:: Exercise objective ::
Below are entries. Pull out all lines containing "orange".
===============
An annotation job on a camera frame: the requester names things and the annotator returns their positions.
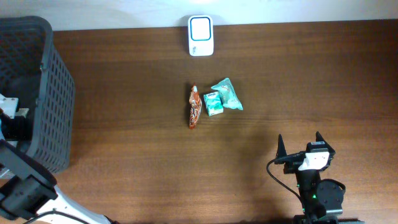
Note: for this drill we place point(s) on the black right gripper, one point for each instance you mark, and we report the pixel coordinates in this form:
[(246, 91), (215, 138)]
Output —
[(293, 162)]

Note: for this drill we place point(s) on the teal snack bag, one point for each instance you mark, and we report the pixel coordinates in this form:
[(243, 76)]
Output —
[(228, 95)]

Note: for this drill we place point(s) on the teal Kleenex tissue pack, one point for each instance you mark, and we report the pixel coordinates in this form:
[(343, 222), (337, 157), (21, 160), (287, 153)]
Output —
[(213, 103)]

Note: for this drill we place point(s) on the orange snack packet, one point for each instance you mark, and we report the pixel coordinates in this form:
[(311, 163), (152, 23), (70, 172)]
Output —
[(196, 105)]

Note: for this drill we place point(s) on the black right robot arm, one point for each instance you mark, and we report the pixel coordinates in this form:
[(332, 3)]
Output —
[(321, 199)]

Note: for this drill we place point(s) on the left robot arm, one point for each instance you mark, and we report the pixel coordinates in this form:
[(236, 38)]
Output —
[(33, 193)]

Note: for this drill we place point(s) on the white barcode scanner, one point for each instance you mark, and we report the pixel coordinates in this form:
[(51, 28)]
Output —
[(200, 36)]

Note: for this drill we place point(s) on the grey plastic mesh basket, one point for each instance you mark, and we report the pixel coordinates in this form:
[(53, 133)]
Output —
[(33, 71)]

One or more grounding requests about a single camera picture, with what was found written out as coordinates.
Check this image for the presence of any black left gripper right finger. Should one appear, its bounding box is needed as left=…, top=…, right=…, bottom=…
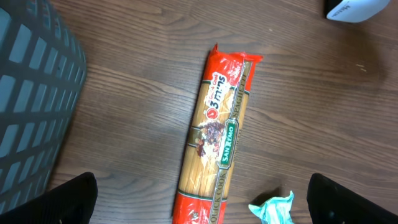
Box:
left=307, top=173, right=397, bottom=224

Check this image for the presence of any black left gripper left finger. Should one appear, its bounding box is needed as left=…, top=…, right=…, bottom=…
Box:
left=1, top=172, right=98, bottom=224

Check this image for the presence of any teal snack wrapper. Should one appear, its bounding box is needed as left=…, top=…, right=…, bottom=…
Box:
left=248, top=188, right=295, bottom=224

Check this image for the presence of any orange spaghetti packet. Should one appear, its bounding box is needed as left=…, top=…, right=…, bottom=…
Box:
left=172, top=47, right=263, bottom=224

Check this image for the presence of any white barcode scanner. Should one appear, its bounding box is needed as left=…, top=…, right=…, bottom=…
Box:
left=325, top=0, right=390, bottom=23

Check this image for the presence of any grey plastic mesh basket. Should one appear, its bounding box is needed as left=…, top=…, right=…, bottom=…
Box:
left=1, top=0, right=87, bottom=213

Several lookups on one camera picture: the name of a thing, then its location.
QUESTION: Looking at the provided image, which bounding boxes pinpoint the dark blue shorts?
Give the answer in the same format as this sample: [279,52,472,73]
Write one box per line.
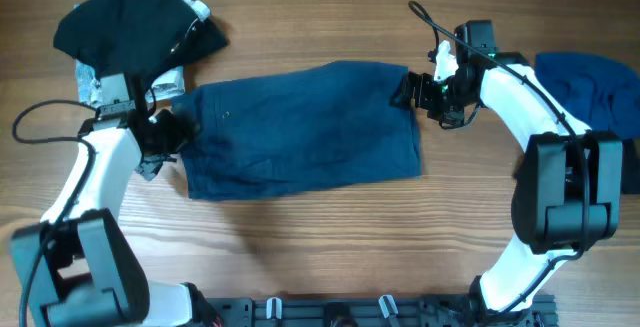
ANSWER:
[171,61,422,201]

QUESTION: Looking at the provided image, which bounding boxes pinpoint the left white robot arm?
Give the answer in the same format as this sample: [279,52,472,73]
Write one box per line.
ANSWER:
[10,74,207,326]

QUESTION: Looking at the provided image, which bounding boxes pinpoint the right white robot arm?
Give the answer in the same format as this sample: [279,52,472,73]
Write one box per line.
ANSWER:
[391,20,623,319]

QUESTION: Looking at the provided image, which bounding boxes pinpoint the white grey folded garment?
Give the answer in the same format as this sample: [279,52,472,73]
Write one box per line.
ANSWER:
[75,0,211,108]

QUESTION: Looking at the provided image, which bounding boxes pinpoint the black folded garment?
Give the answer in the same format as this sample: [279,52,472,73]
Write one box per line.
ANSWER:
[53,0,228,84]

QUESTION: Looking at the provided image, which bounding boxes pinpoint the blue crumpled garment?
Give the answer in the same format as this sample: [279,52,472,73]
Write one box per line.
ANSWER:
[534,52,639,140]

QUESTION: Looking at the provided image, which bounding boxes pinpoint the black garment with print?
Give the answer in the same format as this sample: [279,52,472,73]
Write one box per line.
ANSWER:
[621,138,639,195]

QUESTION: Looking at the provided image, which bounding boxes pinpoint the black mounting rail base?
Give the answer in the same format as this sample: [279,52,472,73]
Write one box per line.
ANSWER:
[209,294,559,327]
===============
:: Solution ::
Note: for this drill we place point(s) on the orange snack packet, one point for each instance you mark, and we report the pixel coordinates in this form:
Check this image for the presence of any orange spaghetti packet. Should one appear, its bounding box is needed as left=…, top=…, right=…, bottom=…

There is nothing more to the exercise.